Published at 13:37 on 2 August 2019

If the primary were being held today, with the candidates polling like they are today, I would probably vote for Sanders. This would not be because I believe him to be a viable candidate, but because I believe him to be the most viable counterpoint to the most likely candidate (Biden).

On the subject of Biden, he has proved to be surprisingly resilient in spite of the damage Harris did to him in the June debates. I’m also sure he’s likely to be a Hillary-esque disaster, and if not that, a highly ineffectual president.

He’s just the sort of candidate Hillary was: a “safe” and “responsible” moderate choice who will turn off a chunk of the more progressive Democratic base while at the same time failing to enthuse enough crossover voters to win. If, despite that, he wins, the Republicans will make mincemeat of him once he’s in office, because he harbors laughably naïve delusions about bipartisanship being possible. Sorry, Joe, that era is dead. Republicans will absolutely despise you, and there is nothing you can do to change that.

Buttigieg gets it. As he said in the debate:

It is time to stop worrying about what the Republicans will say. If we embrace a far-left agenda, they’re going to say we’re a bunch of crazy socialists. If we embrace a conservative agenda, you know what they’re going to do? They’re going to say we’re a bunch of crazy socialists.
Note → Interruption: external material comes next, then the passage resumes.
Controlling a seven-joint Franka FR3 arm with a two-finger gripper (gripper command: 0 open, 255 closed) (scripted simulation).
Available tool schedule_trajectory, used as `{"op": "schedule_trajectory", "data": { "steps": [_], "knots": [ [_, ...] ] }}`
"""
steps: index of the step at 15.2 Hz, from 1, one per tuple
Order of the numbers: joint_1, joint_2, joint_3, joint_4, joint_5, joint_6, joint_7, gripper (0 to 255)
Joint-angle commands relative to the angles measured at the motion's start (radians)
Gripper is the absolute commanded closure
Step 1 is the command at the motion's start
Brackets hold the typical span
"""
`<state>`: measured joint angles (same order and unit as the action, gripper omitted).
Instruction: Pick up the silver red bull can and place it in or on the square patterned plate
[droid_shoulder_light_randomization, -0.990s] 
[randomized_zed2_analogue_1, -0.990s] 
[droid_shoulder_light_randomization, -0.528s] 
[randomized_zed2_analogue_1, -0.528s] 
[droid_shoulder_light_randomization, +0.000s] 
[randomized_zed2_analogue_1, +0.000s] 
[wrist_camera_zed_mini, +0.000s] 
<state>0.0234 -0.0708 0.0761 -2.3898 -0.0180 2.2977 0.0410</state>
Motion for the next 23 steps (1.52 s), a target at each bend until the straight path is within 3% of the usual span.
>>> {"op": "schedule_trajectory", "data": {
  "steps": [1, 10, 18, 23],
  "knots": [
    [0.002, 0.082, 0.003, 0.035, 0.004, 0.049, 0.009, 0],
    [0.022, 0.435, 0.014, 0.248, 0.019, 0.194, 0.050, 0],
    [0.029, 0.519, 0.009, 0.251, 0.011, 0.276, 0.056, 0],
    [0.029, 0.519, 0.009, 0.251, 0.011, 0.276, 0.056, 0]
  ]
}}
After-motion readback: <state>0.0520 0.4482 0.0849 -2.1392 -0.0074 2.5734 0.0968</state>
Buttigieg is still a moderate, not a progressive. But at least he’s far less deluded about the nature of the current situation than Biden (who seems to be living in the past) is. To some degree, he also realizes the old political center is dead (check out his plans for restructuring the Supreme Court). Alas, he’s not even polling at 10% right now, which means odds are he’s an also-ran. O’Rourke, Booker, Yang, Gabbard, Delaney, etc. basically are also-rans, and as such should be seriously considering leaving the stage.

On the subject of naïveté, we have both Sanders and Warren (and to a lesser degree Harris) going full steam ahead on single-payer health care despite the enormous pitfall of the unpopularity of making private insurance illegal, and the enormous stupidity of advocating the centralizing of something in the Federal executive branch while we’re simultaneously living a real-life example of the dangers of doing precisely that.

Anyhow, back to the subject of also-rans and viable candidates. Absent some unforeseen development, the Democratic Party nominee is going to be (in order of decreasing likelihood) Biden, Sanders, Warren, or Harris. Note that Biden currently has a huge lead, almost twice as much support as the next most popular candidate (Sanders). Therefore, odds are the nominee is probably going to be Biden.

Given that Mr. Establishment is the likely candidate, I would want Mr. Anti-Establishment, the outsider-ist candidate who isn’t an also-ran, to have as much influence as possible, to force Mr. Establishment to do a measure of triangulating to the left. That anti-Establishment candidate is clearly Sanders; he’s not even formally a member of the party under whose banner he’s running!

Of course, this is all a hypothetical. The primary is not being held today, and when it is being held, the candidates will doubtless be polling differently than they are today.